START Material for this task

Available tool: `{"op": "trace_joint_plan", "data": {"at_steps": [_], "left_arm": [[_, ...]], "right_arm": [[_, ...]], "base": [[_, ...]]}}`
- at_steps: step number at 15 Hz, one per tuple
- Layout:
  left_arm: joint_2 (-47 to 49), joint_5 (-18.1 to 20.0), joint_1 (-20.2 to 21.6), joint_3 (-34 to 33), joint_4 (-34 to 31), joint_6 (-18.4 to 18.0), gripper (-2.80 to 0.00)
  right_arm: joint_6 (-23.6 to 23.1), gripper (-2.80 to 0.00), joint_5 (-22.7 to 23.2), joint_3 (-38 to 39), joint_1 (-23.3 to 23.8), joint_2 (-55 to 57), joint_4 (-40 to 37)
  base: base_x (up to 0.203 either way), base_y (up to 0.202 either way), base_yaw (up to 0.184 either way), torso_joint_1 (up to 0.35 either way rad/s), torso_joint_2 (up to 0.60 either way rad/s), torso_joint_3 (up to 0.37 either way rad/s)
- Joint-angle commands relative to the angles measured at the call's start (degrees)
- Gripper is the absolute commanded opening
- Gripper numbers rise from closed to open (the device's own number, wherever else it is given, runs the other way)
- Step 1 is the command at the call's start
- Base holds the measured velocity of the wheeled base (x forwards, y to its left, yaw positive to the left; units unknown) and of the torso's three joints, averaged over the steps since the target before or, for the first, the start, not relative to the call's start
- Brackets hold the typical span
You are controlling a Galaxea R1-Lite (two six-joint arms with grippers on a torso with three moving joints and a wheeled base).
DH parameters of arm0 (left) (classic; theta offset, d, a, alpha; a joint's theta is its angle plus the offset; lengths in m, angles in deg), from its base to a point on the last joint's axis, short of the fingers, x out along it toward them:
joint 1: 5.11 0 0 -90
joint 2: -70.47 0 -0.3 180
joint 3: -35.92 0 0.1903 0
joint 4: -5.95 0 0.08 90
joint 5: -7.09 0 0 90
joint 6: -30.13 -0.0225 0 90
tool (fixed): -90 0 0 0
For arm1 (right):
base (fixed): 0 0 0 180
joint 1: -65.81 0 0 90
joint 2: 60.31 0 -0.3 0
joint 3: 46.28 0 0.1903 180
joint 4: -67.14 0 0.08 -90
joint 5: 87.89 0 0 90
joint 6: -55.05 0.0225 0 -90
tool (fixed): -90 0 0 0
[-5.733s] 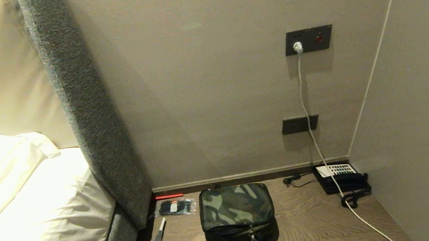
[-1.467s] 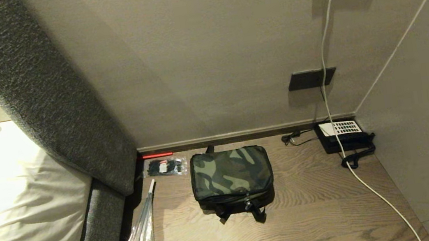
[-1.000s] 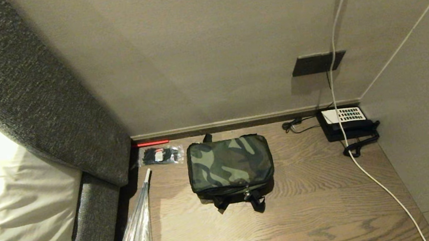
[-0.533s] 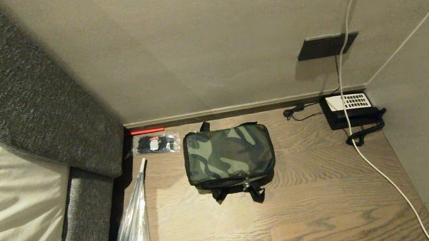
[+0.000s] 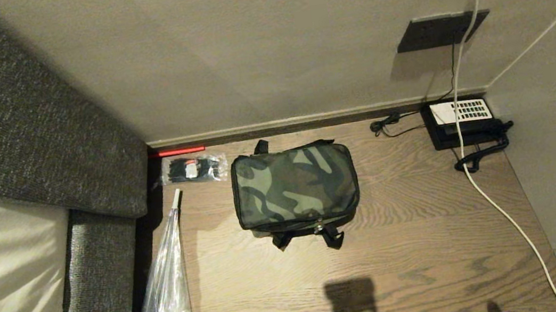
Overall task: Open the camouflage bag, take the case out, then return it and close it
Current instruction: Open the top of the storage box
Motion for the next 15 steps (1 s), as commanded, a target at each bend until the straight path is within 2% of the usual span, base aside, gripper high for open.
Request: {"op": "trace_joint_plan", "data": {"at_steps": [1,15], "left_arm": [[-0.11,-0.02,0.02,-0.18,0.02,0.03,-2.8],[-0.11,-0.02,0.02,-0.18,-0.04,0.03,-2.8]], "right_arm": [[-0.04,-2.8,0.01,0.01,0.01,-0.04,0.04],[-0.04,-2.8,0.01,0.01,0.01,-0.04,0.04]], "base": [[0.0,0.0,0.0,0.009,0.0,-0.203],[0.0,0.0,0.0,0.002,0.0,-0.197]]}}
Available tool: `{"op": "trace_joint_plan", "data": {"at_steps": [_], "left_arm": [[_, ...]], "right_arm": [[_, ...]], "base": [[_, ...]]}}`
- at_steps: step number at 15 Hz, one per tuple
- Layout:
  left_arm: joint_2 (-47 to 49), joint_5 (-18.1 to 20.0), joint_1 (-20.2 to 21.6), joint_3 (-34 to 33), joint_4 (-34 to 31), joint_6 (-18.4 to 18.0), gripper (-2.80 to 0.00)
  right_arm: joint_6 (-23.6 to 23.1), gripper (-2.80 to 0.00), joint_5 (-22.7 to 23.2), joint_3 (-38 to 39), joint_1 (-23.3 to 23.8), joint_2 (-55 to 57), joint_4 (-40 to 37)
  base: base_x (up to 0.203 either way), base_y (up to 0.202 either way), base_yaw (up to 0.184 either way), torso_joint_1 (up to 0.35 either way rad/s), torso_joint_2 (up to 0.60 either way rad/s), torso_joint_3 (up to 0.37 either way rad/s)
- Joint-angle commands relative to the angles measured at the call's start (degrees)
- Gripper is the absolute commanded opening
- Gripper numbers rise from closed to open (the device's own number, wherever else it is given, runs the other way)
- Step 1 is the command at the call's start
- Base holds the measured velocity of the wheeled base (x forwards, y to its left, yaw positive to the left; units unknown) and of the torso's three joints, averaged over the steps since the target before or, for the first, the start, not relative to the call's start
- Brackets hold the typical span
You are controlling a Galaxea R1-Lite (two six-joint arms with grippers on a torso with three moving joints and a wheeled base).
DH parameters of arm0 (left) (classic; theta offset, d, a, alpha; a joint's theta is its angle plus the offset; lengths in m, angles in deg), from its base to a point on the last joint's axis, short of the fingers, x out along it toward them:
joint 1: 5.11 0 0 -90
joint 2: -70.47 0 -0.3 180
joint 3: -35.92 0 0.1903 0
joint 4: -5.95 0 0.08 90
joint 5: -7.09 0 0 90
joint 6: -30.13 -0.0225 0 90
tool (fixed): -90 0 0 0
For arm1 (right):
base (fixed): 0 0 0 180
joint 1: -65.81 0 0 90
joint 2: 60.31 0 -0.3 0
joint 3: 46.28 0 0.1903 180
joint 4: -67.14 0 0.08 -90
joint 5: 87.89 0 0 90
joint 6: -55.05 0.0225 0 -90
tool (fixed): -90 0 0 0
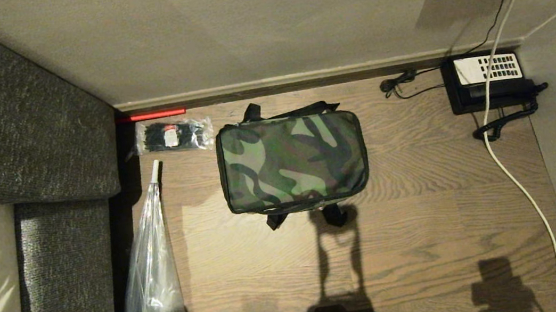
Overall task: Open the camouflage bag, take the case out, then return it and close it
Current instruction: Open the top of the storage box
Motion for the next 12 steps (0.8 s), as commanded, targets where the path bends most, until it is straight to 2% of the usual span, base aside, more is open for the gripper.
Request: {"op": "trace_joint_plan", "data": {"at_steps": [1,5,8,10,11,12], "left_arm": [[-0.02,-0.01,0.02,-0.18,-0.01,0.05,-2.8],[-0.11,0.07,0.02,-0.18,0.07,-0.22,-2.8],[-0.11,0.07,0.02,-0.18,0.07,-0.22,-2.8],[-0.11,0.07,0.02,-0.18,0.07,-0.22,-2.8],[-0.11,0.07,0.02,-0.18,0.07,-0.3,-2.8],[-0.11,0.07,0.02,-0.18,0.07,-0.22,-2.8]], "right_arm": [[-0.04,-2.8,0.01,0.01,-0.08,-0.07,0.01],[-3.18,-2.8,0.37,0.01,-0.04,-0.07,-0.25],[-2.25,-2.8,-0.32,-1.89,0.01,-0.1,0.96],[0.86,-2.8,-1.75,-11.46,-0.01,-0.08,-1.24],[2.15,-2.8,-2.09,-16.46,-0.01,-0.09,-5.28],[3.5,-2.8,-1.89,-23.77,-0.01,-0.09,-13.89]], "base": [[0.0,0.0,0.0,-0.005,0.0,-0.197],[0.0,0.0,0.0,0.001,0.0,-0.058],[0.0,0.0,0.0,0.0,0.0,0.0],[0.0,0.0,0.0,0.0,0.0,0.0],[0.0,0.0,0.0,0.0,0.0,0.0],[0.0,0.0,0.0,0.0,0.0,0.0]]}}
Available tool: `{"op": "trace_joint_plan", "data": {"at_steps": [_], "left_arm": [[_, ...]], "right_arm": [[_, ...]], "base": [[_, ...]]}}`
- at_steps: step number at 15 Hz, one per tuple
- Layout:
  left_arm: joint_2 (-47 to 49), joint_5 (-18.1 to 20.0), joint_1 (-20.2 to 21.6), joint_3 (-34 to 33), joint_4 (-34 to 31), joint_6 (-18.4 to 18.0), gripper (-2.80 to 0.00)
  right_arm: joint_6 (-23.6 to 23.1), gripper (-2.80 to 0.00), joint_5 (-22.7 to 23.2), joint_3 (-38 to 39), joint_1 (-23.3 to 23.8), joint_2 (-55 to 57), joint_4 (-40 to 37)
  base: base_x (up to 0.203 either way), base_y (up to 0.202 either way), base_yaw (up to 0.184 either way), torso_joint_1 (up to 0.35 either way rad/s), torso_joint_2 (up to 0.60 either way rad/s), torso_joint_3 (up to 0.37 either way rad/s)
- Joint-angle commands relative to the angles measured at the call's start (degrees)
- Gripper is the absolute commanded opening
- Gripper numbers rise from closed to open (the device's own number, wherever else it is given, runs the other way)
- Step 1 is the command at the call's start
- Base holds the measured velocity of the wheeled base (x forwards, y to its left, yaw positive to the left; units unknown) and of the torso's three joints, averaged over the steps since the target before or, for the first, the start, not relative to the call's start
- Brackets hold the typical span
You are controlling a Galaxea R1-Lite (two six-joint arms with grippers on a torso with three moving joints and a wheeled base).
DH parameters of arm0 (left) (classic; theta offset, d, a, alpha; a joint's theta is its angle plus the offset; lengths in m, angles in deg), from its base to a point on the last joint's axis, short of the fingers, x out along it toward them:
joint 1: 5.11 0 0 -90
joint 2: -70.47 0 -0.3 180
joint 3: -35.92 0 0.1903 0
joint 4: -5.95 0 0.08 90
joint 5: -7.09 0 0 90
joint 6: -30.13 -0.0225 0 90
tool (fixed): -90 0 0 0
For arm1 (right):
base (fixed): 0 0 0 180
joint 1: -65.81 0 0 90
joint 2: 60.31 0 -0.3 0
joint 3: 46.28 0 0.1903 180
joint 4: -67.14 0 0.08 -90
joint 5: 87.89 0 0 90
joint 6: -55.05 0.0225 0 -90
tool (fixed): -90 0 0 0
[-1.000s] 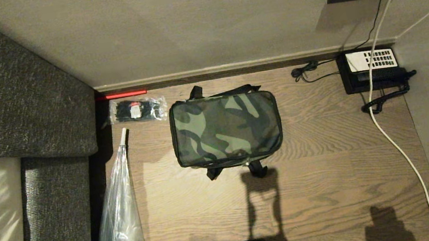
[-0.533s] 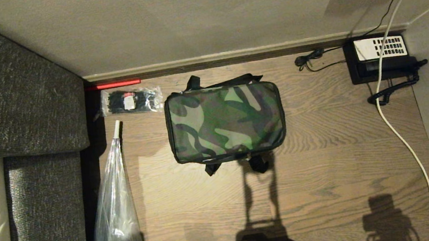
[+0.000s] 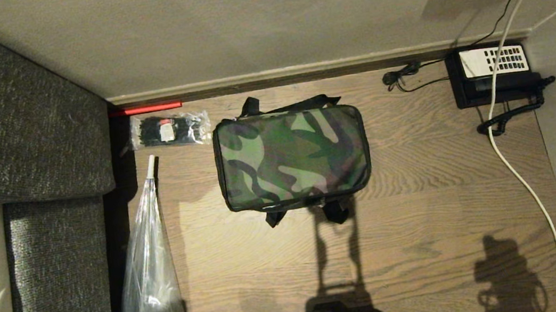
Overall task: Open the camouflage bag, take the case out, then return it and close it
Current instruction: Open the top of the storage box
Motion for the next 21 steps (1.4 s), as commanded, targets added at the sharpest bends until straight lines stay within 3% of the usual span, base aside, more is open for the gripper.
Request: {"op": "trace_joint_plan", "data": {"at_steps": [1,3,5,7,9,11,13,18,21], "left_arm": [[-0.11,-0.03,0.05,-0.18,0.0,0.08,-2.8],[-0.11,-0.03,0.04,-0.18,0.0,0.08,-2.8],[-0.11,-0.03,0.04,-0.18,0.0,0.08,-2.8],[-0.11,-0.03,0.04,-0.18,0.0,0.08,-2.8],[-0.11,-0.03,0.04,-0.18,0.0,0.06,-2.8],[-0.11,-0.03,0.04,-0.18,0.0,0.0,-2.8],[-0.11,-0.03,0.04,-0.18,0.0,0.0,-2.8],[-0.11,-0.03,0.04,-0.18,0.0,0.0,-2.8],[-0.11,-0.03,0.04,-0.18,0.0,0.0,-2.8]], "right_arm": [[2.3,-2.8,1.25,-16.67,-0.05,-0.09,-19.62],[4.48,-2.8,4.57,-26.99,-0.05,-0.02,-37.19],[5.72,-2.8,9.3,-29.04,-0.04,0.09,-46.52],[6.02,-2.8,14.65,-26.46,-0.02,0.25,-48.35],[8.39,-2.8,16.32,-23.73,-0.01,0.37,-49.33],[10.07,-2.8,17.91,-23.2,-0.01,3.88,-48.42],[12.44,-2.8,17.5,-23.94,-0.41,15.28,-45.91],[12.84,-2.8,16.48,-19.3,-3.2,48.44,-22.1],[11.39,-2.8,16.32,-20.79,-4.96,69.57,-10.87]], "base": [[0.0,0.0,0.0,0.0,0.0,0.0],[0.0,0.0,0.0,0.0,0.0,0.0],[0.0,0.0,0.0,0.0,0.0,0.0],[0.0,0.0,0.0,0.0,0.0,0.0],[0.0,0.0,0.0,0.0,0.0,0.0],[0.0,0.0,0.0,0.0,0.0,0.0],[0.0,0.0,0.0,0.0,0.0,0.0],[0.0,0.0,0.0,0.0,0.0,0.0],[0.0,0.0,0.0,0.0,0.0,0.0]]}}
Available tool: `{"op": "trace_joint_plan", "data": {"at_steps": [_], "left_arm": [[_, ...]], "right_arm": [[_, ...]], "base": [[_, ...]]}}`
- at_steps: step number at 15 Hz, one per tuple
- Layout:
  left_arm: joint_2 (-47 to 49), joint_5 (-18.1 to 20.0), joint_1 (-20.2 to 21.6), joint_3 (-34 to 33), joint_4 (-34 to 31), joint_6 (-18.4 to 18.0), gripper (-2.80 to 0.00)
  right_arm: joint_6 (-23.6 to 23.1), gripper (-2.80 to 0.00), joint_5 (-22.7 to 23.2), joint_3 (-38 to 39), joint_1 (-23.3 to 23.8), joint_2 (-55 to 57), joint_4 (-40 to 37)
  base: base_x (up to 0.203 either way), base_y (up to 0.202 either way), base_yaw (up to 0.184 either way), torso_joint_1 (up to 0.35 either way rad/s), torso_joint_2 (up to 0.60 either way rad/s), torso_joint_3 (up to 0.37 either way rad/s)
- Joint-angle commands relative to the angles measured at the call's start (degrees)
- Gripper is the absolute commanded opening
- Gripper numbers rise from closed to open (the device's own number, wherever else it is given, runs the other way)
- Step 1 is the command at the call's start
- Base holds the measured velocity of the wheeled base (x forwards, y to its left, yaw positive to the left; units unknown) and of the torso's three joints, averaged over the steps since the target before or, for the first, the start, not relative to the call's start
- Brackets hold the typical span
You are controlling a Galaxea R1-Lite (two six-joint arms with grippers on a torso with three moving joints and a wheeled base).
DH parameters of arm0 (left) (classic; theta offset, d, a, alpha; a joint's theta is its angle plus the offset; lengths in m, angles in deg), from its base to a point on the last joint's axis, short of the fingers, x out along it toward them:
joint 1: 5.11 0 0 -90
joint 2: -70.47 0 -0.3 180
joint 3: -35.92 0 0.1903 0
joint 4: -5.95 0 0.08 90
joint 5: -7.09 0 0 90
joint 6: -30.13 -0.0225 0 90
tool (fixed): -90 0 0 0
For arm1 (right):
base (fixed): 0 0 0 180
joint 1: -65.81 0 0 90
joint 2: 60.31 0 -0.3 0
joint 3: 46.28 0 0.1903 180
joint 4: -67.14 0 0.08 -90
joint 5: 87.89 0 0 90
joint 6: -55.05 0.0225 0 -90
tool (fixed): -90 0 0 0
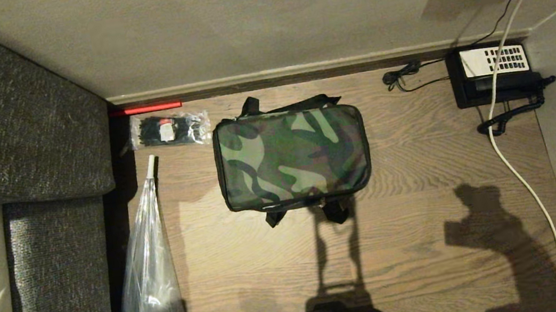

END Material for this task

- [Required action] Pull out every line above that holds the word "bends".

- [The answer]
Motion for the next 12 steps (0.8 s), as commanded, targets where the path bends most, until it is straight to 2% of the usual span, base aside, more is open for the gripper.
Motion for the next 21 steps (1.4 s), as commanded, targets added at the sharpest bends until straight lines stay within 3% of the usual span, base aside, more is open for the gripper.

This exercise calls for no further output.